5. A generic model for two-component signaling relays.
The provided file includes (along with additional material) an human-readable and executable description of a generic model for two-component relays as seen in prokaryotes and lower eukaryotes. The model given here has 4-layers but the model structure allows easy extendability in the number of relay layers. For more information and analysis, consult the related publication: "Csikasz-Nagy A., Cardelli L., Soyer O. S. Journal of Royal Society Interface. Epub 11 Aug 2010".
Model and Supplementary Analyses
4. Sample movie showing evolution of taxis responses in bacteria.
This movie shows distribution of virtual bacteria over generations as their signaling network underlying taxis responses evolve. It is generated from simulations used for the analysis presented in "Goldstein R.A., Soyer O.S. PLoS Computational Biology, 4, 5:e1000084 (2008)".
3. Source code for simulating the evolution of signaling networks underlying taxis responses in bacteria.
This code is used for the analysis presented in "Goldstein R.A., Soyer O.S. PLoS Computational Biology, 4, 5:e1000084 (2008)". It is written in Java language and makes use of a publicly available library for solving ODEs with Runga-Kutta method.
2. Source code for simulating the evolution of signaling networks under parasite interference.
This code is used for the analysis presented in "Salath M., Soyer O.S. Molecular Systems Biology, 4, 202 (2008)". It is written in Java language and makes use of a publicly available library for solving ODEs with Runga-Kutta method.

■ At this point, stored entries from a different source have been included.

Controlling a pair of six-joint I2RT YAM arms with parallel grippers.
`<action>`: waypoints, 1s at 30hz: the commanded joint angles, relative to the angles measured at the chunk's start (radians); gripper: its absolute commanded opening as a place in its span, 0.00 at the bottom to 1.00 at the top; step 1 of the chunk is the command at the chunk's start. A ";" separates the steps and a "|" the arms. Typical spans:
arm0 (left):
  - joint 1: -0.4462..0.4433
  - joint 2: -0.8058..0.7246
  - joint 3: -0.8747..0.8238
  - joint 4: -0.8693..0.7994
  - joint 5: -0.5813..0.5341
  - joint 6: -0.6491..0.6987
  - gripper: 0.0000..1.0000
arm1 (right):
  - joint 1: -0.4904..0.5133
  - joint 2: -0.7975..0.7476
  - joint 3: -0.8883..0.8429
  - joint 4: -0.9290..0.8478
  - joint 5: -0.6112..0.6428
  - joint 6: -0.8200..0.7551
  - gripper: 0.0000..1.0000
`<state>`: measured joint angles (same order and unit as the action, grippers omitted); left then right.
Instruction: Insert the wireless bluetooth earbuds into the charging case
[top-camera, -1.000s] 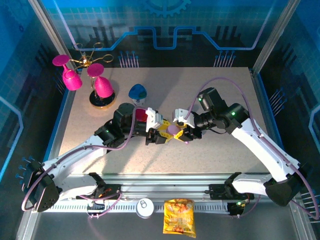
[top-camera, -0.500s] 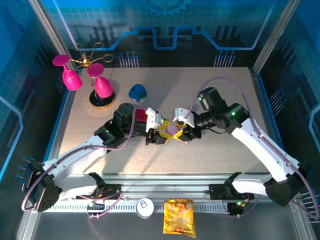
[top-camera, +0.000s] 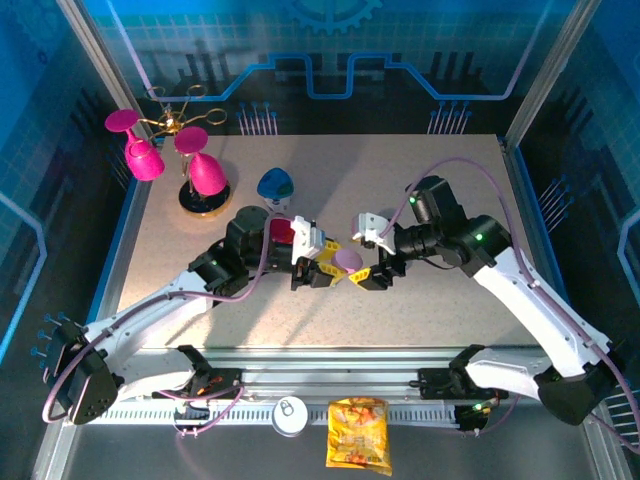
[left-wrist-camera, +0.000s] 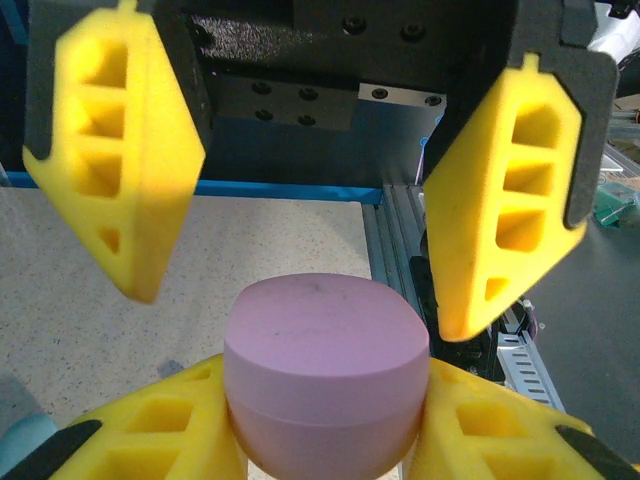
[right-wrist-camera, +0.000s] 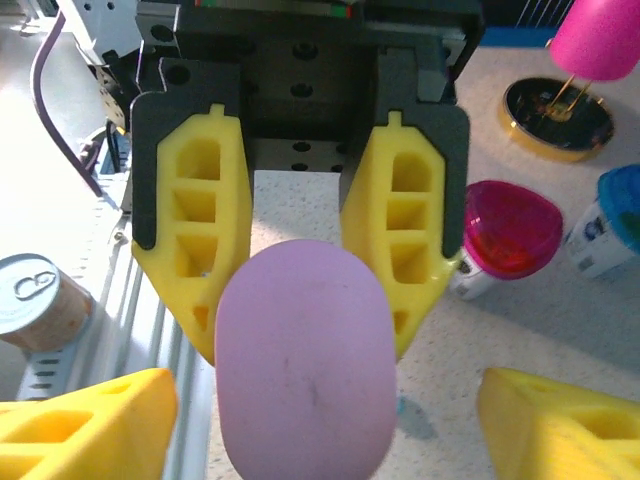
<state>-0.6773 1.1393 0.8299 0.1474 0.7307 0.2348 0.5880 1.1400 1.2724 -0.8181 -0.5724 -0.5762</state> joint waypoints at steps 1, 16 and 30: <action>-0.005 -0.029 0.008 0.025 0.016 -0.005 0.24 | -0.024 -0.021 -0.026 0.065 -0.022 0.034 0.83; -0.005 -0.038 -0.017 0.048 0.008 0.006 0.23 | -0.089 -0.057 -0.070 0.206 0.059 0.118 0.86; -0.004 -0.039 -0.050 0.121 -0.020 -0.015 0.23 | -0.135 -0.098 -0.089 0.280 0.072 0.184 0.91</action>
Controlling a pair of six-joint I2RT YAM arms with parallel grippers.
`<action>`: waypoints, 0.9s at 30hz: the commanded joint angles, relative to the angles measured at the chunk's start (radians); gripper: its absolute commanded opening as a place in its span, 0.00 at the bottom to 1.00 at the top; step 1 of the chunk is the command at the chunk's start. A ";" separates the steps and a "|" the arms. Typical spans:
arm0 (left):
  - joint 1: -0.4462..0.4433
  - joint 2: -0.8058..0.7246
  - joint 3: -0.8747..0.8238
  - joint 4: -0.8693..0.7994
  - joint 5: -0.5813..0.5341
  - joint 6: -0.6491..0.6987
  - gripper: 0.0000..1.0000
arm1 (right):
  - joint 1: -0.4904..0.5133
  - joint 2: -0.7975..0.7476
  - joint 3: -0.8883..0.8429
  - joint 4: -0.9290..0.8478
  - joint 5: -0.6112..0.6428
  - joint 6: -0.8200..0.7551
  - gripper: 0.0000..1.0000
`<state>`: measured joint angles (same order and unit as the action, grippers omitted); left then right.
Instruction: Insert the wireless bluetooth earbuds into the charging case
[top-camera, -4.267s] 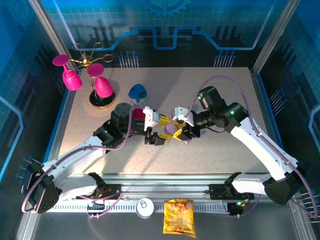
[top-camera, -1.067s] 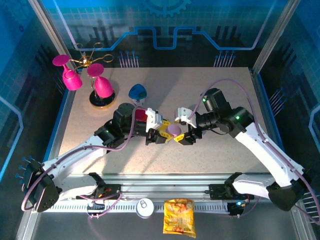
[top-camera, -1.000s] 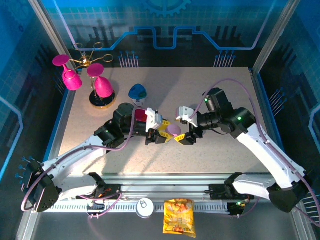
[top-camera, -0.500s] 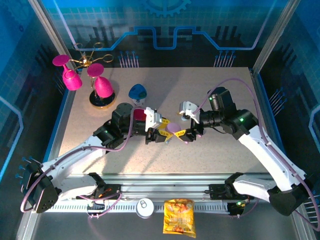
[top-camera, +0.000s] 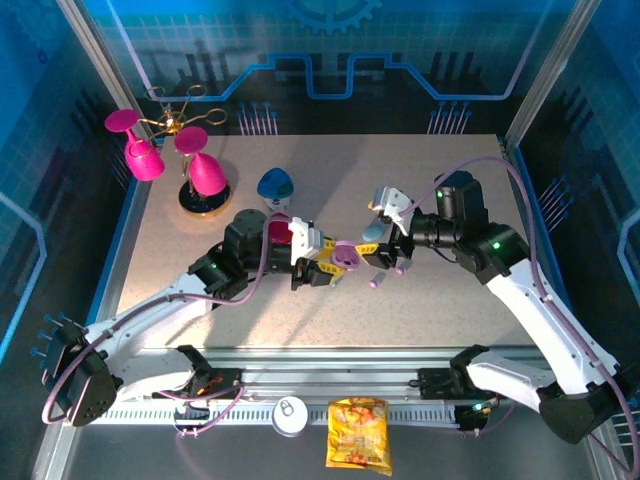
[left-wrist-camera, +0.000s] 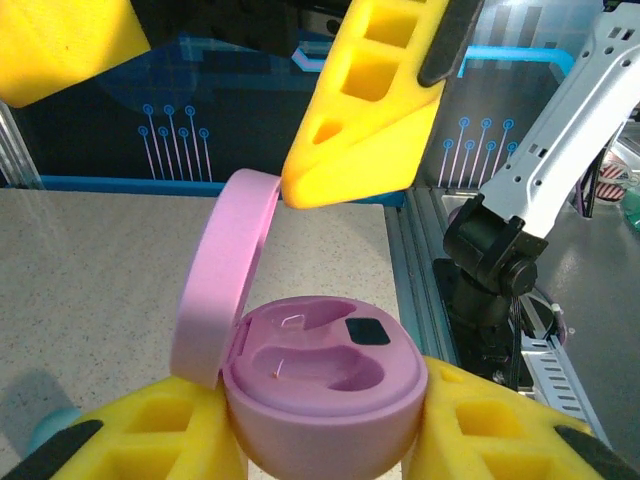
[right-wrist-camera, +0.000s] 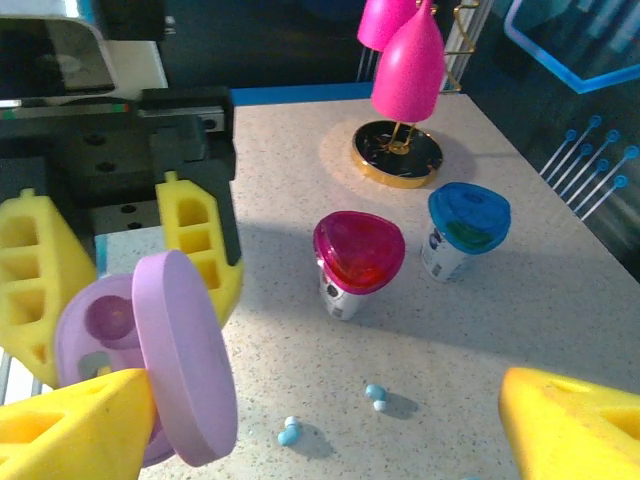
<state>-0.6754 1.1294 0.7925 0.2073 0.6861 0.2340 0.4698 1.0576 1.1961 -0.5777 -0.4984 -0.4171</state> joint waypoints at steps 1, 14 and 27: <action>-0.005 -0.025 -0.014 0.070 0.022 -0.022 0.23 | -0.018 -0.018 -0.014 0.045 -0.009 0.030 0.91; 0.007 0.041 0.007 0.154 0.039 -0.064 0.24 | -0.065 -0.012 -0.021 0.134 0.072 0.156 0.91; 0.042 0.146 -0.012 0.393 0.033 -0.180 0.22 | -0.179 -0.068 -0.064 0.197 -0.213 0.371 1.00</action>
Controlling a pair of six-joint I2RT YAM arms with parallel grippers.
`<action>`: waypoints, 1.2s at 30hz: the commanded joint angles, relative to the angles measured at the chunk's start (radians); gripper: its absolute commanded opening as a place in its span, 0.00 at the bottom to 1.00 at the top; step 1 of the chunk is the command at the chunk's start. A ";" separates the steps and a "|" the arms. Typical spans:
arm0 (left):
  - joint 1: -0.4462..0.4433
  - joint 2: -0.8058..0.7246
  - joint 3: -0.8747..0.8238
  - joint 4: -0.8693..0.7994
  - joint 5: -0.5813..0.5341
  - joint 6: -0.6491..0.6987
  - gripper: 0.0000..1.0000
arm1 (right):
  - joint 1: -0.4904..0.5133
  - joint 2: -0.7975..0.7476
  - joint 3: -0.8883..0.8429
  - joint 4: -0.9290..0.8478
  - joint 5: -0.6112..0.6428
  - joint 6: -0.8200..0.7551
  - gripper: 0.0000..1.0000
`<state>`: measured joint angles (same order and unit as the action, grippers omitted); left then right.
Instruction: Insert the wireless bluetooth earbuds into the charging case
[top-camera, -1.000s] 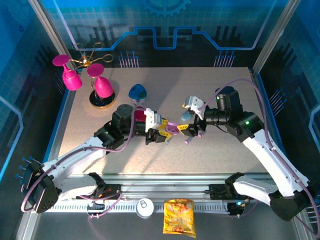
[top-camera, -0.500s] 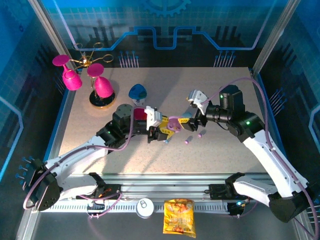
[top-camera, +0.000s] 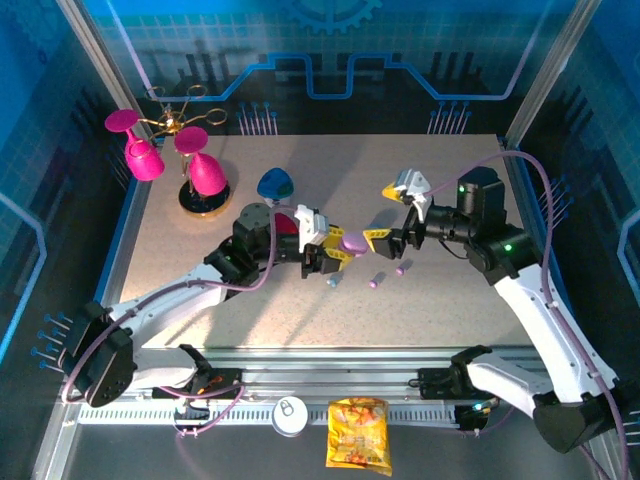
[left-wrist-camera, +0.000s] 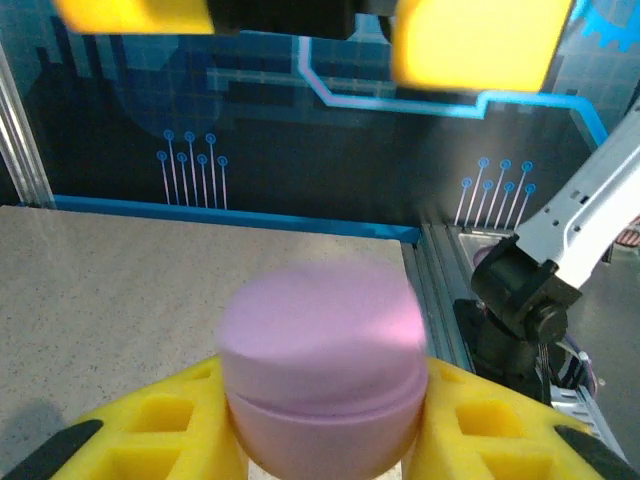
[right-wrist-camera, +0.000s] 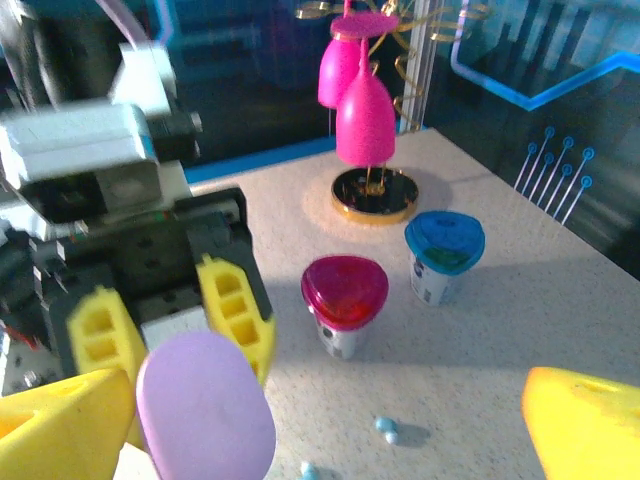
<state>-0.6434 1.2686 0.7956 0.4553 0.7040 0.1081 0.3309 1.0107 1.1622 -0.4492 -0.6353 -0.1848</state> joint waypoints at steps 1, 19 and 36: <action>0.010 0.009 -0.026 0.167 0.016 -0.062 0.23 | -0.046 -0.028 -0.046 0.091 -0.081 0.163 1.00; 0.011 -0.085 -0.039 0.054 0.123 -0.108 0.23 | 0.135 -0.063 -0.196 0.180 0.051 -0.029 0.79; 0.013 -0.094 -0.071 0.024 0.125 -0.082 0.23 | 0.100 -0.069 -0.187 0.212 0.046 0.015 0.65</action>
<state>-0.6235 1.1862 0.7467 0.5095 0.7532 0.0002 0.4568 0.9539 0.9520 -0.3054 -0.6369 -0.1951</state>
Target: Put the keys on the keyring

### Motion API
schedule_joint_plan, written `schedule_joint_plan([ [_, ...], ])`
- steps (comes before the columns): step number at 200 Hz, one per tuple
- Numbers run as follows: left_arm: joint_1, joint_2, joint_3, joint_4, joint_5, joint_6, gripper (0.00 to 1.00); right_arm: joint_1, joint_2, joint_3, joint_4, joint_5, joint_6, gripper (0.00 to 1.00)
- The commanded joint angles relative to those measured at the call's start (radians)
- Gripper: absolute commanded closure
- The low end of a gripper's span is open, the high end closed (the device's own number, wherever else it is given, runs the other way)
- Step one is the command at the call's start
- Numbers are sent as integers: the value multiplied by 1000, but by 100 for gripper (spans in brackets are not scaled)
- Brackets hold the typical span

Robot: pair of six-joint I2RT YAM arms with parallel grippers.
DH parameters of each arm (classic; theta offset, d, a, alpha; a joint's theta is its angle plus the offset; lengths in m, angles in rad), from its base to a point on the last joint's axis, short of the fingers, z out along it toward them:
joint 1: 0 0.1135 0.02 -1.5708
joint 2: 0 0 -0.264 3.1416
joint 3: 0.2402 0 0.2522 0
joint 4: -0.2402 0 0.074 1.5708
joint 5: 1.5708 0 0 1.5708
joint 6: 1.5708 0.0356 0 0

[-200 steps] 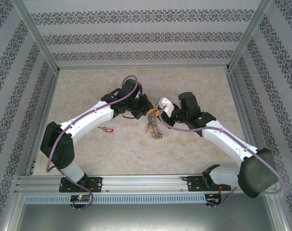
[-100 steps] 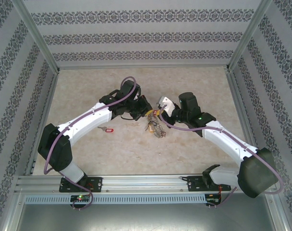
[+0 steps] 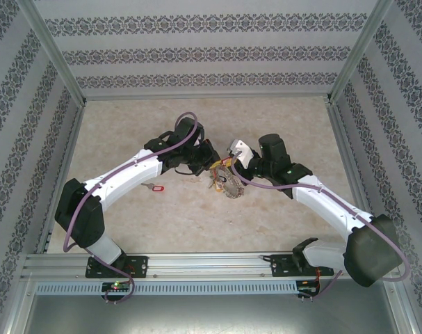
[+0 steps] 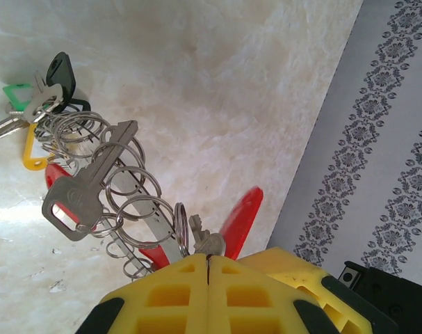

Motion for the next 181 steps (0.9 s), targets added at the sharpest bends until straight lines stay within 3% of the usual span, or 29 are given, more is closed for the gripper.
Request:
schedule_joint_plan([
  [1, -20, -15, -32, 14, -6, -14, 100, -17, -32, -14, 75, 10, 34, 100],
  [168, -20, 39, -111, 67, 0, 16, 100, -56, -70, -93, 146, -22, 105, 100],
  [181, -20, 42, -112, 80, 6, 20, 93, -55, -71, -95, 152, -26, 104, 100],
])
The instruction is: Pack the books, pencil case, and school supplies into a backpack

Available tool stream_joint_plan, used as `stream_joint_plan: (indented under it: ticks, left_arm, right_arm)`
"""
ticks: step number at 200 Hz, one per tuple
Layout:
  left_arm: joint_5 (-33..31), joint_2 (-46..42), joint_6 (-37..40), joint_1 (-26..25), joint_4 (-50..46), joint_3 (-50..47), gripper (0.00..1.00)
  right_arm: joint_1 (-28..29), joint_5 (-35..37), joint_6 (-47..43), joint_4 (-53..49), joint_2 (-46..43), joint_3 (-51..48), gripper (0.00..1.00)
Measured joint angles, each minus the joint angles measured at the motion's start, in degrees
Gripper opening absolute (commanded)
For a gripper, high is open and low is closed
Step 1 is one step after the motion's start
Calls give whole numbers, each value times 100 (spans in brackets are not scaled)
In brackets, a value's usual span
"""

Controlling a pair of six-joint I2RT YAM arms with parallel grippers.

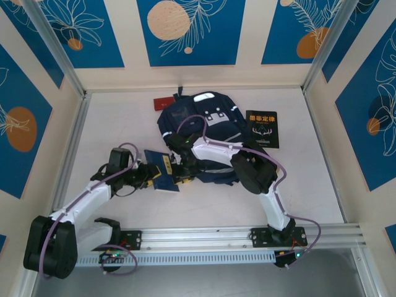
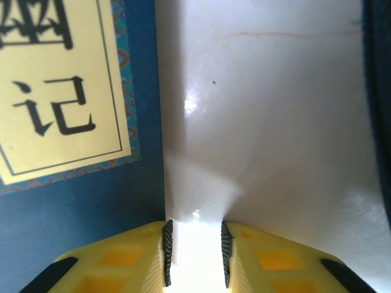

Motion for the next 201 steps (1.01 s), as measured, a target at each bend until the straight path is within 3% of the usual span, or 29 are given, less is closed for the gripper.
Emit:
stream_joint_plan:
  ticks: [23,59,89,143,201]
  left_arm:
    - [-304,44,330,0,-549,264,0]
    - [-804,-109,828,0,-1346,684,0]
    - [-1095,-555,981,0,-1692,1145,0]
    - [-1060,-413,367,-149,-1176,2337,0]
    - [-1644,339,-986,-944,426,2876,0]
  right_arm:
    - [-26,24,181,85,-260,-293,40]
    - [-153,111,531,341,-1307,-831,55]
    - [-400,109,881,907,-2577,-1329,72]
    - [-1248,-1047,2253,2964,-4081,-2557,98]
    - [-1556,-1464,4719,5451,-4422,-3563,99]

1. Response dynamics in all possible signalling networks of size three.
The HTML links takes you to data presented in "Soyer O.S., Salath M., Bonhoeffer S. Journal of Theoretical Biology, 238(2) (2006)". For each network topology we analyzed response dynamics under 1000 different realizations of the network. Each realization had randomly chosen kinetic rates for the reactions. The response dynamics of these realizations are classified into 6 different categories (columns on the table). Different rows correspond to different models, which employ different assumptions on protein relaxation reactions.